On s'étonne de trouver à notre époque tant de sociétés dites secrètes, revendiquant un fabuleux passé, continuant à être en vogue auprès de jeunes gens travaillant le plus souvent dans des technologies dont les bases scientifiques dépendent des découvertes récentes les plus révolutionnaires.

Il semble qu'il y ait là un décalage dans notre mode de réflexion ; on ne peut cependant que constater que les sociétés secrètes restent fort prospères, qu'elles recrutent un grand nombre d'adhérents, que leurs initiations se déroulent sensiblement de la même manière.

Les recherches scientifiques et leurs applications apportent des bienfaits matériels mais guère de satisfactions spirituelles. L'homme s'interroge sur le sens de sa destinée, sur son devenir. Il a alors recours soit aux religions, soit aux sociétés initiatiques qui lui apportent un réconfort moral. La plupart de celles-ci puisent leurs expériences dans un passé mythique, considéré comme le centre primordial et traditionnel que nous avons perdu et dont on recherche la pensée originelle.

Pour participer à cette quête il faut s'intégrer dans un travail collectif. Reflétant les mêmes aspirations, le même souci de recherches spirituelles, il faut montrer sa bonne foi, sa volonté de servir la même cause, de combattre pour le même idéal. Plus le groupe est fermé, plus on éprouve de difficultés pour y pénétrer.

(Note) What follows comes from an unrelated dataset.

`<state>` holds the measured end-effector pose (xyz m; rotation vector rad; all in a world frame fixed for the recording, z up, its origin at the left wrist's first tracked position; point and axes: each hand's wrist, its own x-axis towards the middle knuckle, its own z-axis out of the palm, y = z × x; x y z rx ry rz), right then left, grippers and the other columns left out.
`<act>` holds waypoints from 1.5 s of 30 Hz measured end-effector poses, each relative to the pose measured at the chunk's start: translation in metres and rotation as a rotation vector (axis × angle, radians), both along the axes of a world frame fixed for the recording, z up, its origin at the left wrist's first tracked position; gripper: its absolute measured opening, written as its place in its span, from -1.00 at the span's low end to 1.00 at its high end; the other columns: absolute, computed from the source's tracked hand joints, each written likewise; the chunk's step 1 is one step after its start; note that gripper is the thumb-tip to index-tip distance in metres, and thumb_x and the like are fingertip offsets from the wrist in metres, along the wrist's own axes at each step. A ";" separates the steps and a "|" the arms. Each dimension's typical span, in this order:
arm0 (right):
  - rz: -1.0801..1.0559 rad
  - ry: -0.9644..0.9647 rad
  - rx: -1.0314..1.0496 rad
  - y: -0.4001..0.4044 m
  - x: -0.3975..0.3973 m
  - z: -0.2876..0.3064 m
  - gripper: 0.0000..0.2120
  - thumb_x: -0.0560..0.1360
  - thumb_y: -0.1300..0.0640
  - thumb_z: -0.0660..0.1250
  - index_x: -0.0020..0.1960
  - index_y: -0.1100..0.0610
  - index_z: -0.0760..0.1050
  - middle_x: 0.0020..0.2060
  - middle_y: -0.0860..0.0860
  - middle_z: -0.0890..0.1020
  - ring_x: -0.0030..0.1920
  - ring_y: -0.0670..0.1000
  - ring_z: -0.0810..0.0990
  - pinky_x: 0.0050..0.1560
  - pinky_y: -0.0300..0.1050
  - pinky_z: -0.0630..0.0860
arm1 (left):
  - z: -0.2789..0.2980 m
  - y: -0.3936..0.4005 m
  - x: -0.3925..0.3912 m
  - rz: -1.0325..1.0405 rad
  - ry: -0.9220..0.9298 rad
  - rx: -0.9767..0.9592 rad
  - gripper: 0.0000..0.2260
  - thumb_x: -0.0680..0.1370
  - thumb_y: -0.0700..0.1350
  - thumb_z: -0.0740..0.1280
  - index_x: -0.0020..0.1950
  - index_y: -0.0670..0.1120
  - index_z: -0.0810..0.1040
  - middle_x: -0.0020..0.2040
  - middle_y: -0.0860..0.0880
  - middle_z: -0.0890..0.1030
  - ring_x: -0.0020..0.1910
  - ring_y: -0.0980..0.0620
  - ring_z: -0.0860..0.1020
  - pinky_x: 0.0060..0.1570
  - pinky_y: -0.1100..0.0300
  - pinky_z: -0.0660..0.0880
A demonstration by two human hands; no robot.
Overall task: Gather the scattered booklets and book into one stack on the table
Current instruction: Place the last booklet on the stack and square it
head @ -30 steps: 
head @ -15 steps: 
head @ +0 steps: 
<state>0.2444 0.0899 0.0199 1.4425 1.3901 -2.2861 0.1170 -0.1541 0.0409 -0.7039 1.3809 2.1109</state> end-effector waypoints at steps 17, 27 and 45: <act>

Au cours de cette étude, nous verrons qu'il faut, dans la majorité des cas, être présenté par un ou plusieurs membres, être coopté, mais tout le groupe doit se prononcer sur cette admission. Les rites particuliers à chaque société unissent fraternellement tous les membres qui deviennent solidaires.

Il se peut que certains, oubliant les buts poursuivis par le groupe, cherchent leurs propres satisfactions, des honneurs, des avantages matériels. Entrés surtout par curiosité ils ne tardent pas à s'éloigner.

Pour être accepté dans une société secrète politique, l'enjeu souvent dangereux nécessite un recrutement encore plus sévère basé sur les conditions physiques et morales de l'individu.